Herndon was one of dozens of high-level speakers at the conference. They tackled topics including Ponzi schemes and feeder funds, mortgage and insurance fraud; issues related to IFRS, procurement and divorce; legal pitfalls in fraud investigations; risk management for financial institutions, and what local officials can expect when the FBI enters investigations.

Accounting firm Porter Keadle Moore and Georgia Southern University, in conjunction with the Center for Forensic Studies in Accounting and Business, sponsored the event in Atlanta May 13 to15.

Other highlights:
•    Former FBI Special Agent Joe Dooley, now with KPMG, recapped the international investigation against bizarre conman Martin Frankel
•    Francine McKenna, of Web site “re: The Auditors,” shared figures showing that auditors failed to exercise due professional care in 71 percent of SEC enforcement cases. She also noted that many auditors sanctioned by the SEC continue working at their firms.
•    Assistant U.S. Attorney Barbara Nelan gave an inside look at the types and incidences of mortgage fraud.
•    LECG Managing Director Ken Yormark filled in the group on the Foreign Corrupt Practices Act.
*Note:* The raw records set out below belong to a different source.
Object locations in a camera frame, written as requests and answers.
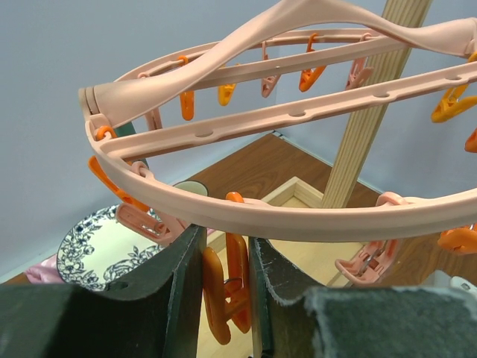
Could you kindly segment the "pink round clip hanger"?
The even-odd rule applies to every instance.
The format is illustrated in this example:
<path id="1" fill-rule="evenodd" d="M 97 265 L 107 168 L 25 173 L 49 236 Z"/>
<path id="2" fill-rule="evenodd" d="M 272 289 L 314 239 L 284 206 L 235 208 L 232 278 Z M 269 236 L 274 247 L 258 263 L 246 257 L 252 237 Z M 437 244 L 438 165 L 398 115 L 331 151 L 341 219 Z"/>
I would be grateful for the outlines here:
<path id="1" fill-rule="evenodd" d="M 377 38 L 367 45 L 344 45 L 317 54 L 227 69 L 226 63 L 265 40 L 295 37 L 307 25 L 344 23 L 349 30 L 369 28 Z M 377 108 L 476 81 L 476 66 L 461 64 L 368 87 L 278 104 L 166 129 L 116 137 L 122 125 L 158 109 L 187 90 L 228 82 L 282 75 L 315 64 L 336 64 L 361 55 L 409 45 L 464 57 L 476 42 L 476 19 L 456 19 L 423 28 L 396 25 L 345 1 L 280 1 L 224 40 L 201 47 L 190 64 L 151 78 L 80 89 L 86 136 L 99 166 L 132 198 L 188 224 L 263 239 L 295 242 L 368 242 L 407 239 L 463 226 L 476 220 L 476 191 L 440 198 L 407 197 L 404 204 L 370 205 L 356 199 L 353 208 L 276 207 L 258 199 L 259 185 L 276 189 L 303 175 L 323 184 L 327 164 L 289 142 L 279 131 L 354 110 Z M 209 167 L 200 177 L 212 195 L 192 194 L 155 178 L 148 158 L 258 134 L 259 139 Z"/>

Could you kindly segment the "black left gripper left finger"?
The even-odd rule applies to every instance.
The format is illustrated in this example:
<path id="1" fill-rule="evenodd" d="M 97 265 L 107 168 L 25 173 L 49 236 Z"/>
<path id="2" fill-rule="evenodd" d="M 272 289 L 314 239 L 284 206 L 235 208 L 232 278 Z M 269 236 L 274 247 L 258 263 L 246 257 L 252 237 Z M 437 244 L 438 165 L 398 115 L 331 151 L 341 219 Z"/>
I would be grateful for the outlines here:
<path id="1" fill-rule="evenodd" d="M 75 284 L 3 285 L 3 357 L 195 357 L 206 229 L 167 248 L 102 292 Z"/>

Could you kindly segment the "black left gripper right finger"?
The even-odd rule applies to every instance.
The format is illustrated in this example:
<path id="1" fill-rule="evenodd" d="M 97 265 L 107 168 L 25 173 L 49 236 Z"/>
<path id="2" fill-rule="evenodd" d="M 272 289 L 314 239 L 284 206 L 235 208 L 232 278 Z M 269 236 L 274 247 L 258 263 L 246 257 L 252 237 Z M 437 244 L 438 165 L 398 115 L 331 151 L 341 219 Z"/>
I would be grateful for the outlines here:
<path id="1" fill-rule="evenodd" d="M 255 357 L 474 357 L 476 298 L 454 288 L 328 288 L 249 244 Z"/>

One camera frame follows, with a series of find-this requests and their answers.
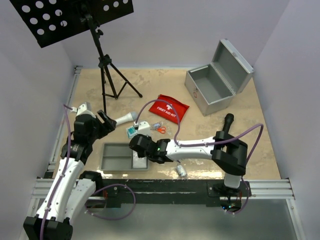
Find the white gauze pad packet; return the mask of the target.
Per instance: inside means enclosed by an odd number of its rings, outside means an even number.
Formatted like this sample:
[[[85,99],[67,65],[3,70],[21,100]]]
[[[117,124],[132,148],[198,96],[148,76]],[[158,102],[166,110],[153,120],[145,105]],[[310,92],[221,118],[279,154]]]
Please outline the white gauze pad packet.
[[[138,153],[132,152],[132,169],[145,170],[148,168],[148,160],[146,157],[139,157]]]

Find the orange handled scissors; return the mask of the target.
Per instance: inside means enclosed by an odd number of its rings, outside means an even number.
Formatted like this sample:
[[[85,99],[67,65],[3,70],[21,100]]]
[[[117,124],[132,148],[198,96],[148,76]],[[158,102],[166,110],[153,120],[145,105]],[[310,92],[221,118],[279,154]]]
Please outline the orange handled scissors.
[[[157,132],[159,132],[161,134],[165,134],[166,133],[166,127],[164,127],[164,126],[161,126],[161,127],[158,127],[158,128],[153,127],[151,130],[152,131],[157,131]]]

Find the grey compartment tray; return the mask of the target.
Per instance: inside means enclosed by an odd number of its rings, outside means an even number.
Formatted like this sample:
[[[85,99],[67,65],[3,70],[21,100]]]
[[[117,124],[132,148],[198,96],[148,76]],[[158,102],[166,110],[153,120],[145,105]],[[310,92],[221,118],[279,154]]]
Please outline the grey compartment tray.
[[[132,169],[133,150],[128,143],[105,143],[99,169],[101,171],[147,171],[149,169]]]

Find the red first aid pouch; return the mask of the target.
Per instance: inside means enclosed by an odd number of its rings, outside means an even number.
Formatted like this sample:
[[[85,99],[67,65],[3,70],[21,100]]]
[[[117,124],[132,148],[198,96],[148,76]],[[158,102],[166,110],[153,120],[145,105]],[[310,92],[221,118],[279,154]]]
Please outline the red first aid pouch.
[[[153,103],[149,111],[175,124],[178,124],[178,120],[179,122],[182,121],[190,107],[171,96],[163,94],[160,94],[157,99],[158,101]]]

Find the teal gauze dressing packet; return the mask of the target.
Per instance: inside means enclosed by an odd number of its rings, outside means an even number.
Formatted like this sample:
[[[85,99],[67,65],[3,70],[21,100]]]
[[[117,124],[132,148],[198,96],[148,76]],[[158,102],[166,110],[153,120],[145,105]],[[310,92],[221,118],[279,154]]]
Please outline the teal gauze dressing packet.
[[[126,134],[129,139],[133,138],[137,134],[137,130],[134,126],[130,126],[126,128]]]

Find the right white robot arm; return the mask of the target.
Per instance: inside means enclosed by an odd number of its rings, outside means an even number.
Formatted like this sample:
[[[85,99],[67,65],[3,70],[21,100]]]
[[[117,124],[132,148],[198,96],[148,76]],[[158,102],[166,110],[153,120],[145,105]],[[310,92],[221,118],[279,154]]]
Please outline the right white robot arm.
[[[230,197],[241,190],[242,176],[246,174],[248,145],[225,131],[213,137],[175,142],[173,139],[153,141],[150,136],[137,134],[129,148],[140,158],[164,164],[185,159],[212,160],[224,172],[223,192]]]

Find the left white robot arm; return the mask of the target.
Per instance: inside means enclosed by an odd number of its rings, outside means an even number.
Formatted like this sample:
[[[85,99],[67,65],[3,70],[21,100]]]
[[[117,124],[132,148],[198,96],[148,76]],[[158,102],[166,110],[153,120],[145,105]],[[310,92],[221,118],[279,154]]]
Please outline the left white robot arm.
[[[79,184],[76,181],[93,151],[94,142],[113,132],[116,124],[102,110],[93,114],[87,109],[77,109],[48,194],[35,215],[24,220],[28,239],[71,239],[73,223],[83,205],[90,196],[99,196],[104,190],[102,177],[97,173],[81,178]]]

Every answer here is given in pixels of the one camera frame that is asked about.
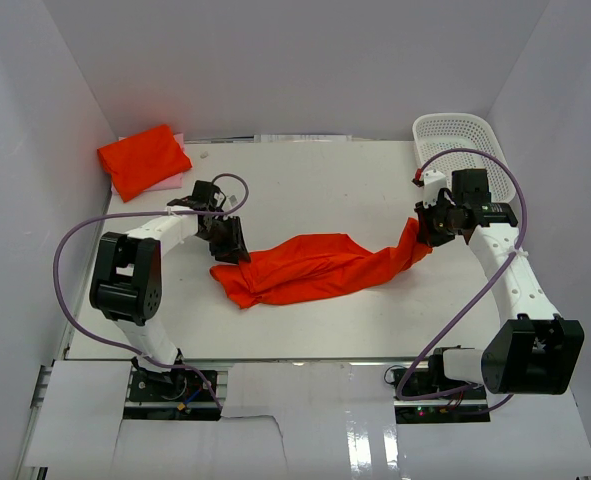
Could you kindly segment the orange t-shirt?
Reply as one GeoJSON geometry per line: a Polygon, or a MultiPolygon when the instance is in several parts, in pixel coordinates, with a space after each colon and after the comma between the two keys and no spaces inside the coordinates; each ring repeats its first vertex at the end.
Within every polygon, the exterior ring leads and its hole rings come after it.
{"type": "Polygon", "coordinates": [[[190,158],[167,124],[100,147],[97,155],[124,202],[192,168],[190,158]]]}
{"type": "Polygon", "coordinates": [[[241,309],[291,305],[349,295],[385,284],[432,252],[417,240],[419,223],[408,219],[394,247],[370,252],[343,233],[306,234],[264,251],[249,262],[210,269],[241,309]]]}

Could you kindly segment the aluminium frame rail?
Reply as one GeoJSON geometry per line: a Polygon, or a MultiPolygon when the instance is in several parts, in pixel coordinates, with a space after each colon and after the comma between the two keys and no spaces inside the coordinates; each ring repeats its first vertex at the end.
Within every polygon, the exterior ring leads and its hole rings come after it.
{"type": "Polygon", "coordinates": [[[45,479],[47,468],[46,467],[32,467],[26,465],[26,458],[28,450],[31,444],[31,440],[34,434],[34,430],[37,424],[39,412],[43,404],[46,390],[50,381],[52,372],[51,366],[41,366],[37,377],[36,385],[32,394],[30,408],[29,408],[29,421],[27,430],[24,436],[22,444],[20,460],[18,467],[16,468],[15,478],[17,480],[28,480],[28,479],[45,479]]]}

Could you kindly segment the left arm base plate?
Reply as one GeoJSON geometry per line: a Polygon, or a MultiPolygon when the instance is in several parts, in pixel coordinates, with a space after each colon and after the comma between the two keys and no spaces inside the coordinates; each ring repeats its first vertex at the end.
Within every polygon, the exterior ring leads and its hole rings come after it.
{"type": "Polygon", "coordinates": [[[214,402],[211,388],[223,403],[227,374],[224,371],[181,370],[162,375],[133,368],[129,378],[123,417],[146,421],[218,421],[220,408],[214,402]]]}

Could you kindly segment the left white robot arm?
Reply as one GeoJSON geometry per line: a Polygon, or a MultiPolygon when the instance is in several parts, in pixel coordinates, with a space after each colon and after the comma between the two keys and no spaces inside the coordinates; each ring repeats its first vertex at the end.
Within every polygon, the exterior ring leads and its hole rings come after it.
{"type": "Polygon", "coordinates": [[[157,312],[162,302],[162,260],[189,237],[209,244],[220,263],[250,261],[241,220],[232,213],[234,201],[215,180],[195,182],[190,195],[170,201],[166,209],[125,233],[100,238],[89,300],[112,321],[136,350],[139,364],[155,371],[152,387],[174,399],[186,387],[186,374],[177,365],[180,349],[170,340],[157,312]]]}

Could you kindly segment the white perforated plastic basket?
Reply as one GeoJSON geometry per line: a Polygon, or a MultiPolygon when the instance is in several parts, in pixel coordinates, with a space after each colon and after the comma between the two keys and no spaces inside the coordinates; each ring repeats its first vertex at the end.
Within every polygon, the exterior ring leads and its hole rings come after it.
{"type": "MultiPolygon", "coordinates": [[[[466,113],[436,113],[417,118],[412,126],[415,158],[422,167],[435,155],[453,149],[485,152],[507,165],[502,148],[491,126],[481,117],[466,113]]],[[[510,203],[516,192],[504,170],[495,162],[470,152],[452,152],[439,157],[429,165],[443,173],[451,187],[455,170],[485,168],[489,190],[494,202],[510,203]]]]}

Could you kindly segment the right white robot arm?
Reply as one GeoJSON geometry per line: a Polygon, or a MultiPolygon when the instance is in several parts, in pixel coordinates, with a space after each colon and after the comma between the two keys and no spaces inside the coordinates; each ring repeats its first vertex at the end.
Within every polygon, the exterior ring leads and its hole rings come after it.
{"type": "Polygon", "coordinates": [[[467,382],[494,394],[563,394],[584,330],[579,321],[563,318],[543,292],[518,245],[521,232],[511,206],[493,201],[483,169],[457,170],[450,177],[428,169],[415,182],[423,189],[415,207],[419,241],[437,247],[462,236],[492,283],[501,321],[484,349],[435,350],[428,390],[447,399],[467,382]]]}

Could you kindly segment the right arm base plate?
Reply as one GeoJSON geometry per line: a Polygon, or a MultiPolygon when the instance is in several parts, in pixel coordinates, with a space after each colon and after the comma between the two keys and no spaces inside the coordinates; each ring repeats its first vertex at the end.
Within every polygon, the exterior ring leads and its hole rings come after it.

He also pointed out that while “grease payments” (payments to secure or speed government action) are legal, more businesses are refusing to pay them.
•    Conference chair Don Berecz, the fraud and forensic accounting program’s first director at Georgia Southern University, shared a model to launch similar programs at other universities.

Terri Thornton is the owner of Thornton Communications, a PR and social media firm serving clients in accounting, law and real estate. (Clients include Porter Keadle Moore in Atlanta.) She is also a freelance editor for Strategic Finance and Management Accounting Quarterly, published by the Institute of Management Accountants.